About this exercise:
Determine how many lines in the material below contain the string "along", then state only that count.

Data section:
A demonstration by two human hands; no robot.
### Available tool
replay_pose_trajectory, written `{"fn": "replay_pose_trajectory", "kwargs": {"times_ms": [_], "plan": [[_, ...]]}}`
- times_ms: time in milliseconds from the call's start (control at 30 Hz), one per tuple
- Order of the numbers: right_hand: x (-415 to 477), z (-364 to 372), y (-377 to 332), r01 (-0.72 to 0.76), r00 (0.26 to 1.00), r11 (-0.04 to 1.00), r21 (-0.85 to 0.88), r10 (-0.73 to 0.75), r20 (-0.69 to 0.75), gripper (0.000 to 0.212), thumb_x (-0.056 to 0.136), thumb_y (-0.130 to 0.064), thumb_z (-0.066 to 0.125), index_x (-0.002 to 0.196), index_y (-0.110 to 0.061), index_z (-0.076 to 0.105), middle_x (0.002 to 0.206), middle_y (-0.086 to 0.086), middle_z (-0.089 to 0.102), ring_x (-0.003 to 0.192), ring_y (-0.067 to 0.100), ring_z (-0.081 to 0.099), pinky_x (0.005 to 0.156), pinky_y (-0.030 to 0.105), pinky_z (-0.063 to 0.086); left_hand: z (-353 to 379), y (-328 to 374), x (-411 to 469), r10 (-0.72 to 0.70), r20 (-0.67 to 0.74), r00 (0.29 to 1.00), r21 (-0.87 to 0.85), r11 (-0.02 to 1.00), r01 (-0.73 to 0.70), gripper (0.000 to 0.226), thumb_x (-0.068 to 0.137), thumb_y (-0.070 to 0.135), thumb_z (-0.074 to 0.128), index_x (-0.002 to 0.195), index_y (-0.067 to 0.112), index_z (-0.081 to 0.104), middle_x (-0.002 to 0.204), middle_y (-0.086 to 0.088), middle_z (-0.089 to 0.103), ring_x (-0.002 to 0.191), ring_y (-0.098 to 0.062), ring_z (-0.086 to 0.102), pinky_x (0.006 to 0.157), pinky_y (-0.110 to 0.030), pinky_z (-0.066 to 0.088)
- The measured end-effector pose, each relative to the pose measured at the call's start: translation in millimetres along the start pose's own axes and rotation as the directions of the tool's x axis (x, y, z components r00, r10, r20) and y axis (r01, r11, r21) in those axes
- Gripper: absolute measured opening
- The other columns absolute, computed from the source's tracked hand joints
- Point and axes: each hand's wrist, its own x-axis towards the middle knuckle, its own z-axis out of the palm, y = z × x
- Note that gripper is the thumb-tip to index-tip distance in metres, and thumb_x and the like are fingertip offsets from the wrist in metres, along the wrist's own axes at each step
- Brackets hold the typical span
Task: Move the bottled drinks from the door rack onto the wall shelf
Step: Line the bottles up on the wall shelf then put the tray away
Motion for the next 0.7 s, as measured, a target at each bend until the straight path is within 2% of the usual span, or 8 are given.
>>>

Task solution:
2